Keywords     N-myc downstream-regulated gene; tumor suppressor; cell stress

 

Myc was among the earliest oncogenes identified and has been the subject of intensive study in recent years. There has been a strong driving force to explore the function and regulation of Myc in cell proliferation, differentiation and apoptosis as well as its role as an important transcriptional factor [1].

As a master switch for cell proliferation and differentiation, Myc exerts its biological functions mainly by transcriptional regulation of its target genes [2]. The identification of authentic Myc target genes, both direct and indirect, is important in understanding the mechanisms it uses to regulate cell behavior [3]. A significant fraction of Myc-repressed genes are involved in cells interaction and communication with their external environment. It is especially interesting to note that several of these targets have been shown to possess tumor suppressor and anti-metastatic properties [4].

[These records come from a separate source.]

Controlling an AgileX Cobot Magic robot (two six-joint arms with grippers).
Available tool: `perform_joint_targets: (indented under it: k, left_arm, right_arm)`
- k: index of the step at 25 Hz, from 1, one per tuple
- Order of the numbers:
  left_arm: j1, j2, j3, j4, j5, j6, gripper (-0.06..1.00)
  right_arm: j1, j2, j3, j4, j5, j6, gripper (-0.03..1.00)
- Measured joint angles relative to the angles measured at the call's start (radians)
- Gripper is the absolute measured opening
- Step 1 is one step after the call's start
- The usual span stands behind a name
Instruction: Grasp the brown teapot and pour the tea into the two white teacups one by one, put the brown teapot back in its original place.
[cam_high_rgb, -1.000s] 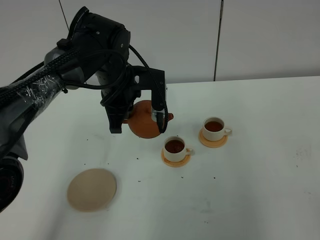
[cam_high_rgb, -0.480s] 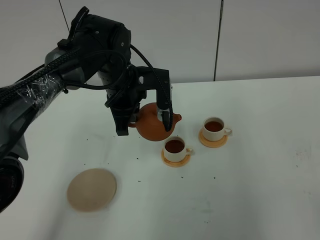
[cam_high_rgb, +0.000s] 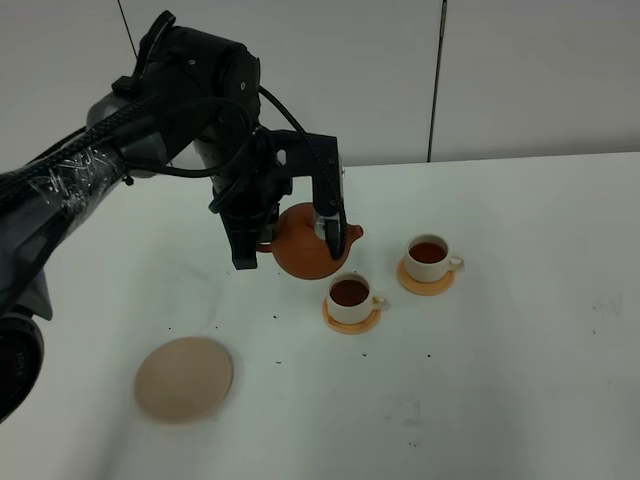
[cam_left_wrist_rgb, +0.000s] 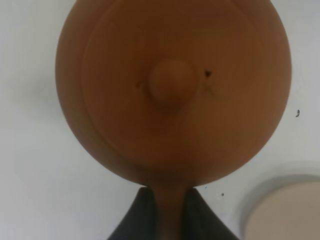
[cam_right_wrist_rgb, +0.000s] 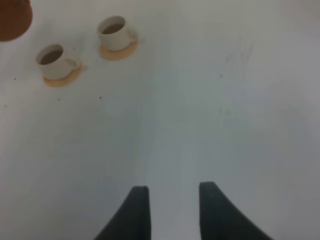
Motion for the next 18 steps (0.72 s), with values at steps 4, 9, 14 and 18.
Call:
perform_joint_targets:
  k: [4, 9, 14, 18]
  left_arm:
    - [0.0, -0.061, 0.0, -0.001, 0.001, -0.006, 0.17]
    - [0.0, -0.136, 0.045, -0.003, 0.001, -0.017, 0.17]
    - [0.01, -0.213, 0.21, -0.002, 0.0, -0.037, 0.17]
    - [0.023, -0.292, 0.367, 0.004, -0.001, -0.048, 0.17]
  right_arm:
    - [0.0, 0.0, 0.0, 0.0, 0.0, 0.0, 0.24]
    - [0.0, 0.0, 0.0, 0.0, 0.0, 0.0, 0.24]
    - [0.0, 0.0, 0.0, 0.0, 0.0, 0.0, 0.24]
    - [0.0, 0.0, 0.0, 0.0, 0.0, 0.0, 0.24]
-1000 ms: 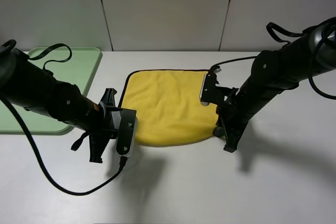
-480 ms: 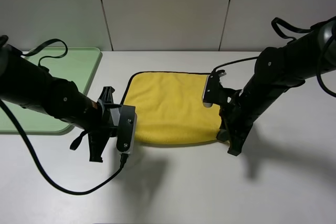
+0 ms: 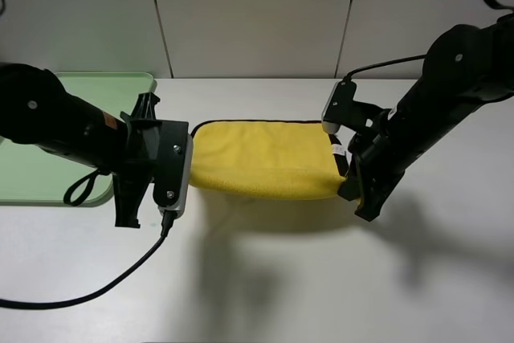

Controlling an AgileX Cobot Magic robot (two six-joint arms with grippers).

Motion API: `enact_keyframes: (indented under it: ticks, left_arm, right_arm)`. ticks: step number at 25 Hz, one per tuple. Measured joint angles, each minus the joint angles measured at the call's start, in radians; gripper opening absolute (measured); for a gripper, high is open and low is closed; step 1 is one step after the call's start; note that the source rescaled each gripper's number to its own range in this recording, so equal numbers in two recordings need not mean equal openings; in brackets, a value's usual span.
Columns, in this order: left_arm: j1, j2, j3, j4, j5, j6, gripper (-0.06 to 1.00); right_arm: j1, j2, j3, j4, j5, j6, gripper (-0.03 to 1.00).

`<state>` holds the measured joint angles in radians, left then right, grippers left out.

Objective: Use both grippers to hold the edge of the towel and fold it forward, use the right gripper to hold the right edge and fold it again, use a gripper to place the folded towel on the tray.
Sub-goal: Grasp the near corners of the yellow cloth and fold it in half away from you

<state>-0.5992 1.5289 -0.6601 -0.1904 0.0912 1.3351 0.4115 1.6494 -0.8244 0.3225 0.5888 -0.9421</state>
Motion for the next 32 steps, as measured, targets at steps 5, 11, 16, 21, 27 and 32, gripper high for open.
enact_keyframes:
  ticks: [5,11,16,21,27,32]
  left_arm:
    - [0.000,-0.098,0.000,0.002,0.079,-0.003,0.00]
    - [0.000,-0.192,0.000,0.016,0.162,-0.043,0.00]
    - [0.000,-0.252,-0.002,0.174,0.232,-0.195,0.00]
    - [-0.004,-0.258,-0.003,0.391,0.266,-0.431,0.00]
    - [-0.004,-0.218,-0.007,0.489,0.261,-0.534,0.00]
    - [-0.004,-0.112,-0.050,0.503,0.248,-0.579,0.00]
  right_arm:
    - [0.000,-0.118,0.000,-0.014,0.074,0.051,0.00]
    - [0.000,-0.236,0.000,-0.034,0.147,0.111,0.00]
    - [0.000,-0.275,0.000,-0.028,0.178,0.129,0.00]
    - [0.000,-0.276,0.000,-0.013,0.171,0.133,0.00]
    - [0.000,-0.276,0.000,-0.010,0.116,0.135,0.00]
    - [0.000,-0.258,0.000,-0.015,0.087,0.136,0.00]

N-myc downstream-regulated gene 2 (NDRG2) [5-7], together with NDRG1 [8-11], NDRG3 [6,12], and NDRG4 [13,14], constitute the NDRG gene family, a new class of Myc-repressed genes. Accumulated data have shown the importance of this gene family in cell proliferation and differentiation. Significant attention has been paid to the NDRG gene family due to its potential as a tumor suppressor as well as its involvement in other diseases. Kovacevic et al and Ellen et al reviewed NDRG1 structure, regulation of gene expression, and function in normal and disease states [15,16]. This review focuses primarily on NDRG2, a member of the NDRG gene family that, like NDRG1, has been significant in cancer studies and has shown therapeutic potential. Comparisons of the structure and function of different members of the NDRG family are also discussed.

 

Gene and Protein Structure of NDRG2

 

Shimono et al first used DRG to describe a gene that was identified as representative of those that expressed higher N-myc in the knockout mouse embryos [11]. The NDR1 (murine NDRG1) gene was augmented 20-fold in the mutant embryos at 10.5 d post coitus, which is indicative of repression by N-myc. A negative correlation is shown between the expression of N-myc and NDRG1 in various developing tissues of the wild-type embryos. The same group identified NDRG2 and NDRG3, which encode proteins highly related to NDRG1. However, NDRG2 and NDRG3 are under spatio-temporal regulations that differ from NDRG1 [6], which are not activated in N-Myc mutants.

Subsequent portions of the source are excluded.